Among President Obama’s many high-profile health care promises, there is this gem from his 2009 address to Congress: “I will not sign a plan that adds one dime to our deficits–either now or in the future.”

But according to Republican staff on Senate Budget Committee, those dimes are starting to pile up. The Senate staff report says that the Affordable Care Act will add $131 billion to the federal deficits over the period 2015 to 2024.

In brief, the Republican Senate Budget Committee staff say that, based on an extrapolation from the July 2012 estimate of the Congressional Budget Office (CBO), the projected ACA contribution to deficit reduction would amount to $180 billion over the period 2015 to 2024. Positive factors, based on CBO analyses, contribute to that portion of the  ten-year deficit reduction.

For example, the implementation of the health insurance coverage provisions of the law, as CBO estimated in April of 2014, improves the overall deficit outlook because the 10-year cost of those provisions (reflecting, among other things, narrower networks of doctors and hospitals) is now estimated to be $83 billion less than what CBO projected in 2012. Score one for a deficit decrease.

But, the Republican Senate Budget Committee staff, who report to Sen. Jeff Sessions, R-Ala., also note, certain other intervening factors interrupt this progress toward fiscal rectitude.  Over the period 2007 to 2010, before the implementation of the Affordable Care Act, CBO found that Medicare spending growth per capita was 3.8 percent, compared to 7.1 percent over the period 2000 to 2005.
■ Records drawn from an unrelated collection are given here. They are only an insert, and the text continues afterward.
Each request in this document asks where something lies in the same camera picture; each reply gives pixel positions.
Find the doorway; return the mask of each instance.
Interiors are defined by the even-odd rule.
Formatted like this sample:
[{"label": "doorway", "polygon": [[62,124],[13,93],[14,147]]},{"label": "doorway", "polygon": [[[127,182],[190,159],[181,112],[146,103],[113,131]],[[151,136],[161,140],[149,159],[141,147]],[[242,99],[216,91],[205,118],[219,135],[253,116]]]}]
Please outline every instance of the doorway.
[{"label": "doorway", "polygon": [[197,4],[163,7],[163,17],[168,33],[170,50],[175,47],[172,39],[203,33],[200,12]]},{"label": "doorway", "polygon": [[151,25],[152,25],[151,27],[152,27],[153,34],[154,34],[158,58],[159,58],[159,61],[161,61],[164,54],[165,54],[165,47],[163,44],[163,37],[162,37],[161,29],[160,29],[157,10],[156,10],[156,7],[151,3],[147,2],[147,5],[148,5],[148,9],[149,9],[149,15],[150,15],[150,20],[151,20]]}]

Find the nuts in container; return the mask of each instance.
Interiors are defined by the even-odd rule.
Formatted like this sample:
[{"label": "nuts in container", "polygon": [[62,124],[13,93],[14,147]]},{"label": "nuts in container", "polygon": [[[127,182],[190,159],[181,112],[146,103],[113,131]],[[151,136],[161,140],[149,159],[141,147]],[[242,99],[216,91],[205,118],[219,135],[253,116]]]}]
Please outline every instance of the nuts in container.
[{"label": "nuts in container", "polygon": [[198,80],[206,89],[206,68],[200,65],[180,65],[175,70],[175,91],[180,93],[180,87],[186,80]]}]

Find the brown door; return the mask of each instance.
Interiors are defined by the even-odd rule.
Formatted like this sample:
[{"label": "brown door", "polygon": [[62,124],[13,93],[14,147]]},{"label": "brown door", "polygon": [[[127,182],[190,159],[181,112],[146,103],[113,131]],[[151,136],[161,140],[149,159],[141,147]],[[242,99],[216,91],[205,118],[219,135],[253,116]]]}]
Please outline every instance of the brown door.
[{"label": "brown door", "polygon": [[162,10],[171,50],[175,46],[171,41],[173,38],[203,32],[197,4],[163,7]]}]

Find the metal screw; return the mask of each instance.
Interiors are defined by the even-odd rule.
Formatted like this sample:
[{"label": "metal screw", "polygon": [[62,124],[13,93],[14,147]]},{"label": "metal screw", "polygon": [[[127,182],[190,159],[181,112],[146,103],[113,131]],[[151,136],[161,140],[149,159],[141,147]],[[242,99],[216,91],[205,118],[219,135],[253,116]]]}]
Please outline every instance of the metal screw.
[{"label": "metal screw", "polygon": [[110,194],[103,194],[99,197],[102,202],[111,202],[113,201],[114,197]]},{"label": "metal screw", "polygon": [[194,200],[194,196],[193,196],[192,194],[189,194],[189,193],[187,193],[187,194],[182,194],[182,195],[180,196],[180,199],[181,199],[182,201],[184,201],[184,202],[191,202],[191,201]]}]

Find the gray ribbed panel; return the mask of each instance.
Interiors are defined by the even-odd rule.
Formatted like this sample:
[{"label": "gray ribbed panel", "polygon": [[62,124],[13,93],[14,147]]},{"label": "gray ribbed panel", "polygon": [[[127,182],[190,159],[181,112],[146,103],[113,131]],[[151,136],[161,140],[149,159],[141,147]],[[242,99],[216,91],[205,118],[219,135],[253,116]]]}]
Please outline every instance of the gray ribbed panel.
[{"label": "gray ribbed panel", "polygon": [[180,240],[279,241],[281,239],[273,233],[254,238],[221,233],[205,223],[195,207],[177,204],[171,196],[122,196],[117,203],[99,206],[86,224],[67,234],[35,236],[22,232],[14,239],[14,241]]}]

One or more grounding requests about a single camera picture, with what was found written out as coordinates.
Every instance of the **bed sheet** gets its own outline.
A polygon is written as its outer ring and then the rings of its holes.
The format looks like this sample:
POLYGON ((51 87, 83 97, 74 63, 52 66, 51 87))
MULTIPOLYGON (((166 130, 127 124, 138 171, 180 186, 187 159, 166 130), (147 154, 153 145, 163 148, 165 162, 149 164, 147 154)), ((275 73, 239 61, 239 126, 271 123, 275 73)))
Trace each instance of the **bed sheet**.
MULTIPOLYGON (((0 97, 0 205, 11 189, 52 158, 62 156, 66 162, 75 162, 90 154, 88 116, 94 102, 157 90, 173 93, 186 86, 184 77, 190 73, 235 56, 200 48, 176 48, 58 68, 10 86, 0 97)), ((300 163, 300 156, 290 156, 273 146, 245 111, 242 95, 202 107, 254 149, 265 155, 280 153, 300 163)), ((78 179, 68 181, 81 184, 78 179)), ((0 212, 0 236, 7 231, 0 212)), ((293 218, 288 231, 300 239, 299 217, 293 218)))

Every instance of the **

Nonetheless, CBO’s baseline projections of higher health care savings was based on the assumption that Medicare and Medicaid spending would also be higher and thus the savings from a slowdown in that spending would thus be greater. In fact, however, Medicare and Medicaid spending was even lower than originally anticipated; the CBO baseline changed, and thus the expected health care savings are now projected to be lower–by as much as $132 billion. So, score one for a deficit increase.
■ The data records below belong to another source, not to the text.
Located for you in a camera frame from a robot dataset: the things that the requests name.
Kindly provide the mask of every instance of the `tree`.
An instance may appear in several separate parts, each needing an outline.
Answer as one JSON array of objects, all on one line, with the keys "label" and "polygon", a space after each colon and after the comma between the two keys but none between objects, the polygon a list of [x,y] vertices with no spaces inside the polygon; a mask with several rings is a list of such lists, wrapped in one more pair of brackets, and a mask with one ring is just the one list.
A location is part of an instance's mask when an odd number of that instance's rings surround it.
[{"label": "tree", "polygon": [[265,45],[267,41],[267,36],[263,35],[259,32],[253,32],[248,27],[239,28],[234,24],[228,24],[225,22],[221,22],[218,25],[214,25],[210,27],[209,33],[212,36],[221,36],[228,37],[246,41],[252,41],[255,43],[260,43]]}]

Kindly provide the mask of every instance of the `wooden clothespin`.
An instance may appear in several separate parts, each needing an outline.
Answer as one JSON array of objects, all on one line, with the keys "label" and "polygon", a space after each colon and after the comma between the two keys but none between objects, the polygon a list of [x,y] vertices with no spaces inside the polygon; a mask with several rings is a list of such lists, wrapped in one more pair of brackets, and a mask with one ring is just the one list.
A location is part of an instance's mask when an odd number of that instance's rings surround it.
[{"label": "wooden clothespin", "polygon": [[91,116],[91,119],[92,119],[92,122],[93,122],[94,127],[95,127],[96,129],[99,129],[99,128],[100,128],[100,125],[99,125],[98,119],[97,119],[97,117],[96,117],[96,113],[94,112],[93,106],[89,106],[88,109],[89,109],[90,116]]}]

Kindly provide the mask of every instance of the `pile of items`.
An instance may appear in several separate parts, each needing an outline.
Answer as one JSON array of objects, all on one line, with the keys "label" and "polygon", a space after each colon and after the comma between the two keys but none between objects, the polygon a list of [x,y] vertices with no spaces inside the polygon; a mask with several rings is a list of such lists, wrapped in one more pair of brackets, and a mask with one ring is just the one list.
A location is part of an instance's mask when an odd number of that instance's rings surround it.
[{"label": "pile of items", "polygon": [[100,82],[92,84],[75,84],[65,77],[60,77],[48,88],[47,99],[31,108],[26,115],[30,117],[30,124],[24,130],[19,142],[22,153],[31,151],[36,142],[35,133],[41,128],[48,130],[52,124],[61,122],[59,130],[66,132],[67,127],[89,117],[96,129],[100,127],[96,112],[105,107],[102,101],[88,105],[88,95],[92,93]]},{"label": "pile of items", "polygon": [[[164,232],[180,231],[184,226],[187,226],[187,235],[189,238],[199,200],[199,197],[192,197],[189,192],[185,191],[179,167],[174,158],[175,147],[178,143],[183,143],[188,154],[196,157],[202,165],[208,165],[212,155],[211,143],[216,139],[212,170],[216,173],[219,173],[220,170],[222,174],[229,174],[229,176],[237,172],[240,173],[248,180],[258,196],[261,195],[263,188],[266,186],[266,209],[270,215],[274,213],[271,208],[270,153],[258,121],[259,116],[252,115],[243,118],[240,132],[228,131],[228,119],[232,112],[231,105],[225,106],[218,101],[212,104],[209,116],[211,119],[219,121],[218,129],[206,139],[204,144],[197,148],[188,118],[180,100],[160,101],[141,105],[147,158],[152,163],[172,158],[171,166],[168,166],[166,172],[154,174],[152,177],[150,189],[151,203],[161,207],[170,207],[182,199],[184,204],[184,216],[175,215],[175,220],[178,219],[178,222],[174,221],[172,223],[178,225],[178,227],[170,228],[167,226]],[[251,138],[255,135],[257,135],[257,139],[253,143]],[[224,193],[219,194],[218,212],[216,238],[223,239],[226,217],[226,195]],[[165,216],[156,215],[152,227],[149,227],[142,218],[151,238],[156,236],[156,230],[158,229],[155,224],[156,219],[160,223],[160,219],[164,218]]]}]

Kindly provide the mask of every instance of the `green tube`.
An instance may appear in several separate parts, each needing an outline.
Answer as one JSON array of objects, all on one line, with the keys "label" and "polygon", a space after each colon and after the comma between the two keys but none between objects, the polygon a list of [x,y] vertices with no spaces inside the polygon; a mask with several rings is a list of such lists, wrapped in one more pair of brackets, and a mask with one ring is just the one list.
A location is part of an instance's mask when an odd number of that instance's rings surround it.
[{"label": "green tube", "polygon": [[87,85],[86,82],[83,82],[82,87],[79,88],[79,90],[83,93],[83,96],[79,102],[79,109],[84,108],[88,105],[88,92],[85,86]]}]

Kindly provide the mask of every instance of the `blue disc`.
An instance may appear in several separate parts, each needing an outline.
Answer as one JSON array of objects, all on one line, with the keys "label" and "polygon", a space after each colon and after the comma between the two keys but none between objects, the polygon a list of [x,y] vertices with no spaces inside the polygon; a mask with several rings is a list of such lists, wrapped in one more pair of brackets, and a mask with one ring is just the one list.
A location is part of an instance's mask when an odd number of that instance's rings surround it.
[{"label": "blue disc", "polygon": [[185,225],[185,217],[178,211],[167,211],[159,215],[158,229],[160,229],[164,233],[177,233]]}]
The Republican Senate Budget Committee staff then examined the impact of the ACA’s tax provisions on the labor force. In 2014, CBO reported that the law would reduce the total number of hours worked in and thus reduce the total labor compensation by 1 percent by 2024, including taxable income. Based on the labor force data, the staff estimated that the total federal revenue loss over the period 2017 to 2024 would amount to a net $262 billion. Score two for a deficit increase.

Bottom line: Reconciling the data, the Republican Senate Budget Committee staff report  thus concludes that over the period 2015 to 2024, the deficit would increase by $131 billion.

Of course, this, or any other such calculation, is dependent upon certain assumptions, variables or future policy changes. It’s a tough, often thankless, job. Like that of the CBO, the Senate Budget Committee staff estimate is thus held hostage to a multiplicity of factors that they cannot control or foresee. In June 2014, the CBO, which had previously forecast the health law’s contribution to deficit reduction, announced that, amidst various administrative changes and shifting baselines, it would not estimate the ACA’s budget effects.

So, the Senate Budget Committee Republican staff is going where CBO will not tread. For that reason, these Senate Budget Committee analysts  are making a valuable contribution to the ongoing national debate over the Affordable Care Act. Not only is their work based on the CBO’s widely published data, they have made their assumptions and their methodology crystal clear, and thus easy to replicate or refute. That’s the beauty of their work. It should invite honest debate–in and out of Congress.

And, yes, it’s time for another congressional oversight hearing.